Directions for this task
Each line below must be printed exactly as it stands.
Start of Record set
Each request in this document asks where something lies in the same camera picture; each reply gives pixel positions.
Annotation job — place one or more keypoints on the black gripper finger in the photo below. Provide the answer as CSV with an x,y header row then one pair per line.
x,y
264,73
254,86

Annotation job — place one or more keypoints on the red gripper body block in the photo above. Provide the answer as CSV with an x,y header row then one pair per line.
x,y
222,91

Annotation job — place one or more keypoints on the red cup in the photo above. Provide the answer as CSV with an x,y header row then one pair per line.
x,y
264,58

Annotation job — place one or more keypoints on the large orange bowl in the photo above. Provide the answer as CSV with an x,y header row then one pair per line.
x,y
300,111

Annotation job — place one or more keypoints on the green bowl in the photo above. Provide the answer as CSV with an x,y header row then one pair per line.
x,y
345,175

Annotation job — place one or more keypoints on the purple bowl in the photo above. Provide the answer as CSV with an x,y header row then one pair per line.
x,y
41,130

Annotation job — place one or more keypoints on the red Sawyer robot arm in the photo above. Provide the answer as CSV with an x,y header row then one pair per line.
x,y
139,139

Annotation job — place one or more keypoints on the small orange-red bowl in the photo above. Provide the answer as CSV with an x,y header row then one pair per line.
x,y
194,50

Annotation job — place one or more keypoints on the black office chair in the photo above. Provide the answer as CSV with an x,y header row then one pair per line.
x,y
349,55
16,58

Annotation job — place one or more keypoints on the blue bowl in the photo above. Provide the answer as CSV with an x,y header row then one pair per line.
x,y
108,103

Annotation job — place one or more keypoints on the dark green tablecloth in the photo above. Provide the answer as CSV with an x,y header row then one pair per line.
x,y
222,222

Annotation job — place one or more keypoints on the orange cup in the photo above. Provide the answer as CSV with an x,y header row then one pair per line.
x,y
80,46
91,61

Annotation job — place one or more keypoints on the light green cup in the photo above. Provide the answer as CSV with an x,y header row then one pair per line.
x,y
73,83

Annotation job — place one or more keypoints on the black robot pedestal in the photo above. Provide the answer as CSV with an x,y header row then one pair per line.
End of Record set
Response to the exercise
Each request in this document asks where something lies in the same camera picture; each reply gives pixel positions.
Annotation job — place one or more keypoints on the black gripper finger in the photo below. Provide the answer as CSV with an x,y header row then one pair per line.
x,y
264,73
254,86

Annotation job — place one or more keypoints on the red gripper body block in the photo above. Provide the answer as CSV with an x,y header row then one pair per line.
x,y
222,91

Annotation job — place one or more keypoints on the red cup in the photo above. Provide the answer as CSV with an x,y header row then one pair per line.
x,y
264,58

Annotation job — place one or more keypoints on the large orange bowl in the photo above. Provide the answer as CSV with an x,y header row then one pair per line.
x,y
300,111

Annotation job — place one or more keypoints on the green bowl in the photo above. Provide the answer as CSV with an x,y header row then one pair per line.
x,y
345,175

Annotation job — place one or more keypoints on the purple bowl in the photo above. Provide the answer as CSV with an x,y header row then one pair per line.
x,y
41,130

Annotation job — place one or more keypoints on the red Sawyer robot arm in the photo above. Provide the answer as CSV with an x,y header row then one pair per line.
x,y
139,139

Annotation job — place one or more keypoints on the small orange-red bowl in the photo above. Provide the answer as CSV with an x,y header row then one pair per line.
x,y
194,50

Annotation job — place one or more keypoints on the black office chair in the photo above. Provide the answer as CSV with an x,y header row then one pair per line.
x,y
349,55
16,58

Annotation job — place one or more keypoints on the blue bowl in the photo above. Provide the answer as CSV with an x,y header row then one pair per line.
x,y
108,103

Annotation job — place one or more keypoints on the dark green tablecloth in the photo above. Provide the answer as CSV with an x,y header row then one pair per line.
x,y
222,222

Annotation job — place one or more keypoints on the orange cup in the photo above. Provide the answer as CSV with an x,y header row then one pair per line.
x,y
80,46
91,61

Annotation job — place one or more keypoints on the light green cup in the photo above. Provide the answer as CSV with an x,y header row then one pair per line.
x,y
73,83

Annotation job — place one or more keypoints on the black robot pedestal in the photo above. Provide the answer as CSV with an x,y header row then one pair per line.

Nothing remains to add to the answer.